Dataset excerpts:
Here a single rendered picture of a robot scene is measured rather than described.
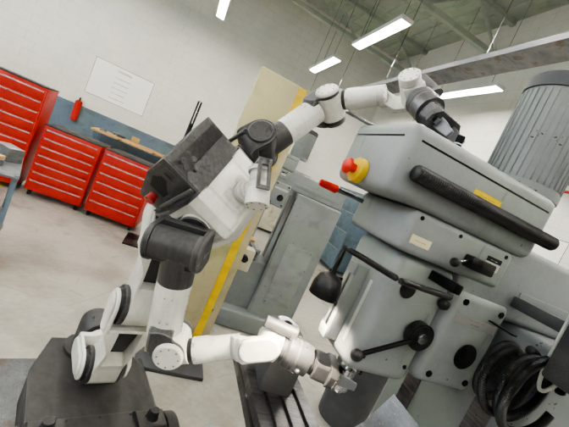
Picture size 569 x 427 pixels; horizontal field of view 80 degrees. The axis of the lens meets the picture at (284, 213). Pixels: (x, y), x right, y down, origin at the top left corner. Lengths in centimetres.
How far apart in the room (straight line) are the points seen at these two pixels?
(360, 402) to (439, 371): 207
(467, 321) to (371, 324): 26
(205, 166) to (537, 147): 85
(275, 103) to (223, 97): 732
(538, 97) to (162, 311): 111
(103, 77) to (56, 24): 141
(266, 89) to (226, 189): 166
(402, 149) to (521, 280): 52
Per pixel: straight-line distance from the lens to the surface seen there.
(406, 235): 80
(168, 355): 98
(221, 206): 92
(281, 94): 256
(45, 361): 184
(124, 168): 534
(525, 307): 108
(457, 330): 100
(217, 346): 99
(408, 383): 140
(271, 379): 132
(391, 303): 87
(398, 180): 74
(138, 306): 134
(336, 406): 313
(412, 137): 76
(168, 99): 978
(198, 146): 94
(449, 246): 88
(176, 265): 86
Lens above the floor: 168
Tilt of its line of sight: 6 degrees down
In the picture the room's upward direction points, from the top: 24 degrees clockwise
--
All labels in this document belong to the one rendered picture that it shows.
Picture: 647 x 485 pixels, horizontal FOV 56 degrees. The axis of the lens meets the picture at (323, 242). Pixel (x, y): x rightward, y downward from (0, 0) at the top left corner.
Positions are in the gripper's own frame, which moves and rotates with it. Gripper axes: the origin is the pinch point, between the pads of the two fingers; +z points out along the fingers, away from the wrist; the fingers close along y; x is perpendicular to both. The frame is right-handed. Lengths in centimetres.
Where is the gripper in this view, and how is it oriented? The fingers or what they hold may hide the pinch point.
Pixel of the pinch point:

_WORK REQUIRED_:
The lines to return are those in the entries above that include "axis".

_FINISHED EXERCISE_:
Picture size 569 x 427 pixels; horizontal field of view 80 degrees. The axis of the lens meets the picture at (284, 213). Pixels: (x, y), x right, y down, origin at the top left corner. Lengths in centimetres.
Picture: 647 x 485 pixels, horizontal FOV 56 degrees. The axis of the lens meets the picture at (323, 242). Pixel (x, y): x rightward, y downward from (0, 0) at the top left corner.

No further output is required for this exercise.